Top of DATASET CONTENT
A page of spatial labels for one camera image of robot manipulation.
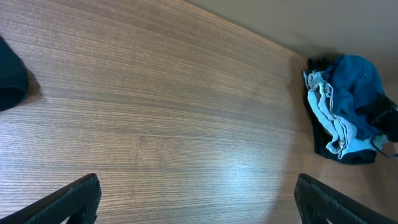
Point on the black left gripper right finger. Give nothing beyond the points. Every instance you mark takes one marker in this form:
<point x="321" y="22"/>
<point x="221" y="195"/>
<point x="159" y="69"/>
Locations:
<point x="319" y="203"/>

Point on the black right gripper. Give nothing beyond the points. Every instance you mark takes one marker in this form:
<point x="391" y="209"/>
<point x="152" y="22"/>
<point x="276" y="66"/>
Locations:
<point x="382" y="114"/>

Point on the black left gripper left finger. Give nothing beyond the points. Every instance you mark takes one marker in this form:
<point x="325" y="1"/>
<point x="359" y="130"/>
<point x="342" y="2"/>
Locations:
<point x="76" y="202"/>

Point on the blue polo shirt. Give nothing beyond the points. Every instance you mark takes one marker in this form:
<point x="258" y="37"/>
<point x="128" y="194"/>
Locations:
<point x="356" y="83"/>

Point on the light blue folded jeans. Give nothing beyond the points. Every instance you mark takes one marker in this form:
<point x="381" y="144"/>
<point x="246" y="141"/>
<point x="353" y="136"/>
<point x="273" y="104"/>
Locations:
<point x="343" y="142"/>

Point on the black folded garment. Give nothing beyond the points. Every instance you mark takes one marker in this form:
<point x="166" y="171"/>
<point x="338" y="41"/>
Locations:
<point x="320" y="136"/>

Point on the black t-shirt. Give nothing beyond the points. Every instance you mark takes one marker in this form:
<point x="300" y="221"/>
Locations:
<point x="14" y="78"/>

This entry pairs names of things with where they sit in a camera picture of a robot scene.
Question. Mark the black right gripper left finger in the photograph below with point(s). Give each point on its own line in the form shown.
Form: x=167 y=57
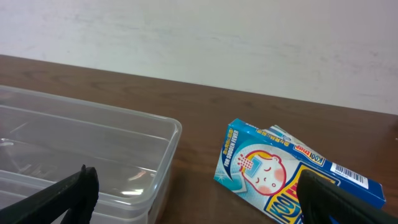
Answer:
x=74 y=198

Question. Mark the blue KoolFever box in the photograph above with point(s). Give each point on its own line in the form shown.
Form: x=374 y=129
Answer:
x=263 y=167

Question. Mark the clear plastic container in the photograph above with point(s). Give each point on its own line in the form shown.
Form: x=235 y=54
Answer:
x=46 y=138

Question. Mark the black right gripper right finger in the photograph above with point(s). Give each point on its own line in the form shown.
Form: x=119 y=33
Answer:
x=326 y=203

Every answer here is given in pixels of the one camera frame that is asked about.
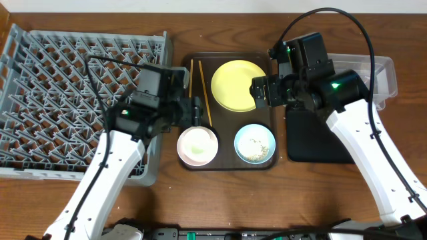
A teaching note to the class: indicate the wooden chopstick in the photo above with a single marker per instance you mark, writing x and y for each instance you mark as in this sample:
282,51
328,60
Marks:
190,79
205,93

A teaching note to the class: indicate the clear plastic waste bin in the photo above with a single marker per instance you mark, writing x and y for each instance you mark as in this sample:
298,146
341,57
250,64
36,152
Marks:
385,85

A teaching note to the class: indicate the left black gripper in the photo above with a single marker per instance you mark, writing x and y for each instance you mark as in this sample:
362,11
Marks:
195,111

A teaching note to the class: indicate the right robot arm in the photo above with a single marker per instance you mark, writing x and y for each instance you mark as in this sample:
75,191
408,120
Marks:
342,101

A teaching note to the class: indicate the yellow round plate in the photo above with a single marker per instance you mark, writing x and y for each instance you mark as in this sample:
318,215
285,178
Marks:
230,85

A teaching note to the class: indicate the light blue bowl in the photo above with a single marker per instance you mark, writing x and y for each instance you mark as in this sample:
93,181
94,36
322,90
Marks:
255,144

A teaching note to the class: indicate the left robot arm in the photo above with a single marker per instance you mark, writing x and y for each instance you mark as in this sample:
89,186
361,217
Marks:
141,114

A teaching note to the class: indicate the grey plastic dishwasher rack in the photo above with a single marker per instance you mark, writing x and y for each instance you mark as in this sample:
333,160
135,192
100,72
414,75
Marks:
53,86

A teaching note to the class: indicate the black rectangular waste tray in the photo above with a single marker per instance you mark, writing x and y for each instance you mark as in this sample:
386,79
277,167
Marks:
309,140

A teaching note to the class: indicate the dark brown serving tray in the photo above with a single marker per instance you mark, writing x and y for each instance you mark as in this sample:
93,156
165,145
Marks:
227,123

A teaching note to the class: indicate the white pink round bowl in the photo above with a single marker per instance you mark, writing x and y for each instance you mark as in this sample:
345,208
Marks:
197,146

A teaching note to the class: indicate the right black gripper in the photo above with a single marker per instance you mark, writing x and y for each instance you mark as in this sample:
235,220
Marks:
272,82
Bottom of DATASET CONTENT
EXERCISE AIM:
Reproduce the records above exactly, excluding every picture.

RESPONSE FOR THIS EXERCISE:
A page of spatial labels for one camera image of robot manipulation.
Point on the black left gripper right finger. Give nothing beyond the points. Every instance you mark takes one marker in this form:
<point x="321" y="22"/>
<point x="221" y="195"/>
<point x="159" y="69"/>
Locations:
<point x="319" y="203"/>

Point on the black right gripper. Give nothing beyond the points. Every instance you mark takes one marker in this form:
<point x="391" y="209"/>
<point x="152" y="22"/>
<point x="276" y="66"/>
Locations:
<point x="382" y="114"/>

Point on the black left gripper left finger. Give nothing beyond the points. Every instance you mark takes one marker in this form:
<point x="325" y="1"/>
<point x="359" y="130"/>
<point x="342" y="2"/>
Locations:
<point x="76" y="202"/>

Point on the blue polo shirt. Give nothing beyond the points. Every instance you mark takes one marker in this form:
<point x="258" y="37"/>
<point x="128" y="194"/>
Locations:
<point x="356" y="83"/>

Point on the light blue folded jeans. Give nothing beyond the points. Every instance you mark takes one marker in this form:
<point x="381" y="144"/>
<point x="246" y="141"/>
<point x="353" y="136"/>
<point x="273" y="104"/>
Locations:
<point x="343" y="142"/>

Point on the black folded garment. Give nothing beyond the points. Every instance you mark takes one marker in this form:
<point x="166" y="171"/>
<point x="338" y="41"/>
Locations:
<point x="320" y="136"/>

Point on the black t-shirt. Give nothing beyond the points. Every instance you mark takes one marker in this form:
<point x="300" y="221"/>
Locations:
<point x="14" y="78"/>

This entry pairs names of things with where they sit in a camera picture of a robot scene.
Question. Mark the black right gripper left finger in the photograph below with point(s). Give each point on its own line in the form shown.
Form: x=167 y=57
Answer:
x=74 y=198

Question. Mark the blue KoolFever box in the photograph above with point(s). Give each point on its own line in the form shown.
Form: x=374 y=129
Answer:
x=263 y=167

Question. Mark the clear plastic container in the photograph above with point(s). Give each point on its own line in the form shown.
Form: x=235 y=54
Answer:
x=46 y=138

Question. Mark the black right gripper right finger in the photograph above with point(s). Give each point on its own line in the form shown.
Form: x=119 y=33
Answer:
x=326 y=203

Every answer here is given in pixels of the one camera frame that is asked about.
A teaching note to the class: indicate the wooden chopstick in the photo above with a single marker per instance you mark, writing x and y for each instance you mark as in this sample:
282,51
328,60
Marks:
190,79
205,93

A teaching note to the class: indicate the clear plastic waste bin in the photo above with a single marker per instance you mark, writing x and y for each instance you mark as in this sample:
298,146
341,57
250,64
36,152
Marks:
385,85

A teaching note to the class: indicate the left black gripper in the photo above with a single marker per instance you mark, writing x and y for each instance you mark as in this sample:
362,11
Marks:
195,111

A teaching note to the class: indicate the right robot arm in the photo above with a single marker per instance you mark, writing x and y for each instance you mark as in this sample:
75,191
408,120
Marks:
342,101

A teaching note to the class: indicate the yellow round plate in the photo above with a single marker per instance you mark, writing x and y for each instance you mark as in this sample:
318,215
285,178
Marks:
230,85

A teaching note to the class: indicate the light blue bowl in the photo above with a single marker per instance you mark, writing x and y for each instance you mark as in this sample:
93,181
94,36
322,90
Marks:
255,144

A teaching note to the class: indicate the left robot arm in the photo above with a single marker per instance you mark, writing x and y for each instance you mark as in this sample:
89,186
361,217
Marks:
141,114

A teaching note to the class: indicate the grey plastic dishwasher rack in the photo above with a single marker per instance you mark, writing x and y for each instance you mark as in this sample:
333,160
135,192
100,72
414,75
Marks:
53,86

A teaching note to the class: indicate the black rectangular waste tray in the photo above with a single marker per instance you mark, writing x and y for each instance you mark as in this sample:
386,79
277,167
Marks:
309,140

A teaching note to the class: indicate the dark brown serving tray in the photo above with a single marker per instance you mark, writing x and y for each instance you mark as in this sample:
93,156
165,145
Marks:
227,123

A teaching note to the class: indicate the white pink round bowl in the photo above with a single marker per instance you mark, writing x and y for each instance you mark as in this sample:
345,208
Marks:
197,146

A teaching note to the class: indicate the right black gripper in the photo above with a single marker per instance you mark, writing x and y for each instance you mark as in this sample:
235,220
Marks:
272,82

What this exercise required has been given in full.